Re: BTRFS as a GlusterFS storage back-end, and what I've learned from using it as such.

[Austin S. Hemmelgarn]

On 2017-04-12 01:49, Qu Wenruo wrote:
>
>
> At 04/11/2017 11:40 PM, Austin S. Hemmelgarn wrote:
>> About a year ago now, I decided to set up a small storage cluster to
>> store backups (and partially replace Dropbox for my usage, but that's
>> a separate story).  I ended up using GlusterFS as the clustering
>> software itself, and BTRFS as the back-end storage.
>>
>> GlusterFS itself is actually a pretty easy workload as far as cluster
>> software goes.  It does some processing prior to actually storing the
>> data (a significant amount in fact), but the actual on-device storage
>> on any given node is pretty simple.  You have the full directory
>> structure for the whole volume, and whatever files happen to be on
>> that node are located within that tree exactly like they are in the
>> GlusterFS volume. Beyond the basic data, gluster only stores 2-4
>> xattrs per-file (which are used to track synchronization, and also for
>> it's internal data scrubbing), and a directory called .glusterfs in
>> the top of the back-end storage location for the volume which contains
>> the data required to figure out which node a file is on.  Overall, the
>> access patterns mostly mirror whatever is using the Gluster volume, or
>> are reduced to slow streaming writes (when writing files and the
>> back-end nodes are computationally limited instead of I/O limited),
>> with the addition of some serious metadata operations in the
>> .glusterfs directory (lots of stat calls there, together with large
>> numbers of small files).
>
> Any real world experience is welcomed to share.
>
>>
>> As far as overall performance, BTRFS is actually on par for this usage
>> with both ext4 and XFS (at least, on my hardware it is), and I
>> actually see more SSD friendly access patterns when using BTRFS in
>> this case than any other FS I tried.
>
> We also find that, for pure buffered read/write, btrfs is no worse than
> traditional fs.
>
> In our PostgreSQL test, btrfs can even get a little better performance
> than ext4/xfs when handling DB files.
>
> But if using btrfs for PostgreSQL Write Ahead Log (WAL), then it's
> completely another thing.
> Btrfs falls far behind ext4/xfs on HDD, only half of the TPC performance
> for low concurrency load.
>
> Due to btrfs CoW, btrfs causes extra IO for fsync.

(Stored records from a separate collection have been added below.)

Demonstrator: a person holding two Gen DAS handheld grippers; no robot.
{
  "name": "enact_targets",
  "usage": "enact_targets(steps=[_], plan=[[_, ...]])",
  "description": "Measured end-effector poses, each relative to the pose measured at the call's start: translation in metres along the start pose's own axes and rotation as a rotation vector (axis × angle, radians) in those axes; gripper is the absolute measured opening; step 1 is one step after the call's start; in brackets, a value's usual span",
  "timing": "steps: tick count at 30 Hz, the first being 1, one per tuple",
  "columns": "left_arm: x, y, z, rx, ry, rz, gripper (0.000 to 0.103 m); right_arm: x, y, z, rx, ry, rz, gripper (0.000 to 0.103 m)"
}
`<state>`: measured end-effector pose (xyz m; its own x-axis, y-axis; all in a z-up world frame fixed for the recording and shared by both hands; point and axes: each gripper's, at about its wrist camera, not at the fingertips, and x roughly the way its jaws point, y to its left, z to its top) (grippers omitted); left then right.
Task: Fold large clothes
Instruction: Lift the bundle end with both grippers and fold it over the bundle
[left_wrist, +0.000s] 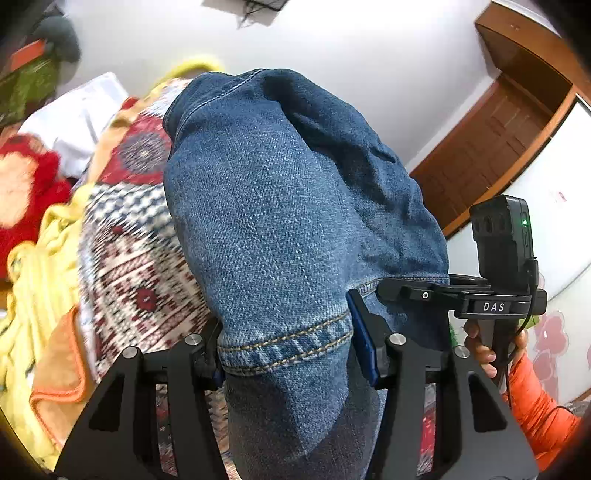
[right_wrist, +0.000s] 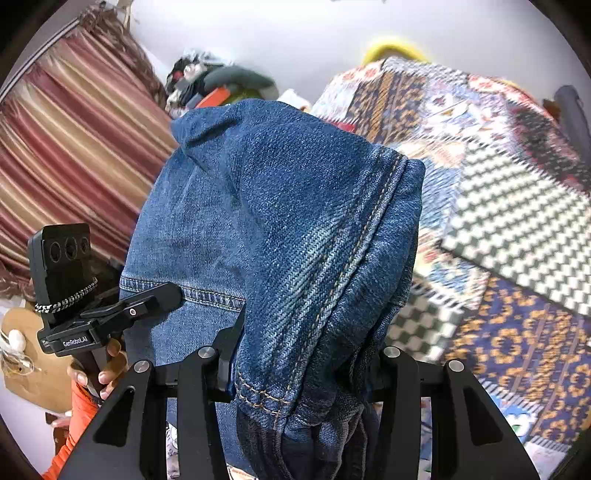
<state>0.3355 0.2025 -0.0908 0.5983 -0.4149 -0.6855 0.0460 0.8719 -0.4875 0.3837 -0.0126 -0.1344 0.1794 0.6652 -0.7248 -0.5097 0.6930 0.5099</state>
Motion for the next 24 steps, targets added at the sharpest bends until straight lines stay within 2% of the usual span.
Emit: enact_targets(steps=[7, 13, 17, 19, 22, 24], plan=[[0.017, 0.081, -0.045, -0.145, 0.08, 0.035, 0.054, 0.089, 0.01, -0.012, 0.028, 0.141, 0.014, 0.044], [0.043, 0.134, -0.077, -0.244, 0.13, 0.072, 0.054, 0.164, 0.008, -0.023, 0.045, 0.263, 0.011, 0.044], [0.059, 0.17, -0.1, -0.332, 0.129, 0.025, 0.057, 0.181, 0.012, -0.025, -0.014, 0.281, 0.005, 0.045], [0.064, 0.178, -0.109, -0.35, 0.127, 0.022, 0.064, 0.184, 0.017, -0.028, -0.067, 0.283, -0.013, 0.05], [0.064, 0.18, -0.121, -0.349, 0.128, 0.051, 0.071, 0.183, 0.022, -0.037, -0.147, 0.276, -0.057, 0.061], [0.06, 0.176, -0.125, -0.325, 0.122, 0.078, 0.072, 0.18, 0.024, -0.042, -0.167, 0.273, -0.08, 0.065]])
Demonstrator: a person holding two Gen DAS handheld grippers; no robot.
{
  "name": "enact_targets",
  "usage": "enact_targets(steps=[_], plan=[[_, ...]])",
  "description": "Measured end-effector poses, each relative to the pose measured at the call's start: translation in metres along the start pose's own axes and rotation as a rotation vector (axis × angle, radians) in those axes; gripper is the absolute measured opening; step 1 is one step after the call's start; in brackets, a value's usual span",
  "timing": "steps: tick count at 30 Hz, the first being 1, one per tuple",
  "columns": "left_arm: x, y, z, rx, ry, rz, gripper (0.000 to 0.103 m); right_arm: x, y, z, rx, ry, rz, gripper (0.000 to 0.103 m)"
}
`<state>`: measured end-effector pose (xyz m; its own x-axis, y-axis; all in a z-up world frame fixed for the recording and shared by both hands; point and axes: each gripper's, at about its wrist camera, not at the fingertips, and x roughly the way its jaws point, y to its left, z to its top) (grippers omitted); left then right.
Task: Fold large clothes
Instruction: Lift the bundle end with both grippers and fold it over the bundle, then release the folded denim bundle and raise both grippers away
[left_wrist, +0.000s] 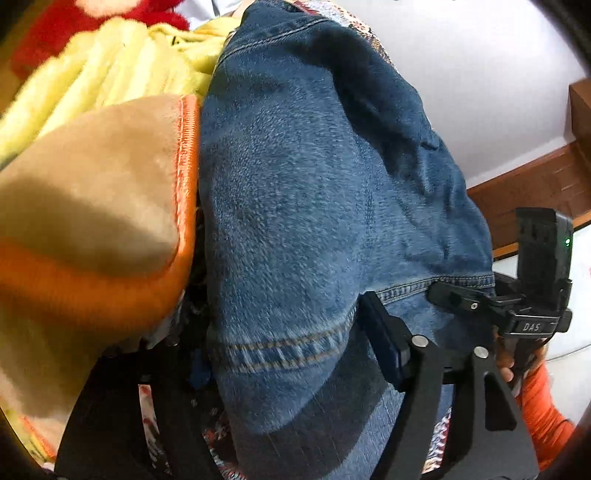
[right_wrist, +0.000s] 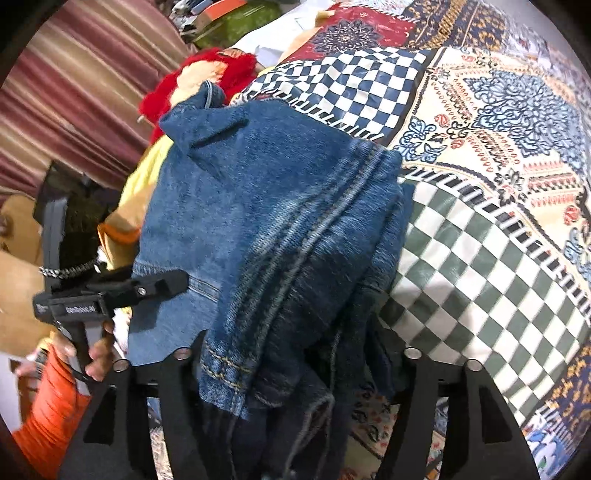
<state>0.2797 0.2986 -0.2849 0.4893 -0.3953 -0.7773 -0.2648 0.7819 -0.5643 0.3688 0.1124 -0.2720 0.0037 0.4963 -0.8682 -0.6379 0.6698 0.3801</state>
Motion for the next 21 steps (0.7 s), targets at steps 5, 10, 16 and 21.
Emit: enact_targets(steps=[5, 10, 16, 21], plan=[[-0.023, -0.028, -0.018, 0.112, -0.045, 0.172, 0.073, -0.025, 0.0, -0.013, 0.001, -0.024, -0.05, 0.066], [-0.061, -0.06, -0.037, 0.181, -0.115, 0.242, 0.072, -0.076, 0.015, -0.034, -0.068, -0.108, -0.133, 0.066], [-0.127, -0.126, -0.064, 0.303, -0.309, 0.264, 0.072, -0.16, 0.06, -0.063, -0.136, -0.337, -0.154, 0.066], [-0.19, -0.182, -0.091, 0.387, -0.501, 0.247, 0.072, -0.232, 0.106, -0.096, -0.186, -0.581, -0.163, 0.066]])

> For example, if only to fsync 4K data, btrfs can cause 64K metadata
> write for default mkfs options.
> (One tree block for log root tree, one tree block for log tree, multiple
> by 2 for default DUP profile)
>
>>
>> After some serious experimentation with various configurations for
>> this during the past few months, I've noticed a handful of other things:
>>
>> 1. The 'ssd' mount option does not actually improve performance on
>> these SSD's.  To a certain extent, this actually surprised me at
>> first, but having seen Hans' e-mail and what he found about this
>> option, it actually makes sense, since erase-blocks on these devices
>> are 4MB, not 2MB, and the drives have a very good FTL (so they will
>> aggregate all the little writes properly).
>>
>> Given this, I'm beginning to wonder if it actually makes sense to not
>> automatically enable this on mount when dealing with certain types of
>> storage (for example, most SATA and SAS SSD's have reasonably good
>> FTL's, so I would expect them to have similar behavior).
>> Extrapolating further, it might instead make sense to just never
>> automatically enable this, and expose the value this option is
>> manipulating as a mount option as there are other circumstances where
>> setting specific values could improve performance (for example, if
>> you're on hardware RAID6, setting this to the stripe size would
>> probably improve performance on many cheaper controllers).
>>
>> 2. Up to a certain point, running a single larger BTRFS volume with
>> multiple sub-volumes is more computationally efficient than running
>> multiple smaller BTRFS volumes.  More specifically, there is lower
>> load on the system and lower CPU utilization by BTRFS itself without
>> much noticeable difference in performance (in my tests it was about
>> 0.5-1% performance difference, YMMV).  To a certain extent this makes
>> some sense, but the turnover point was actually a lot higher than I
>> expected (with this workload, the turnover point was around half a
>> terabyte).
>
> This seems to be related to tree locking overhead.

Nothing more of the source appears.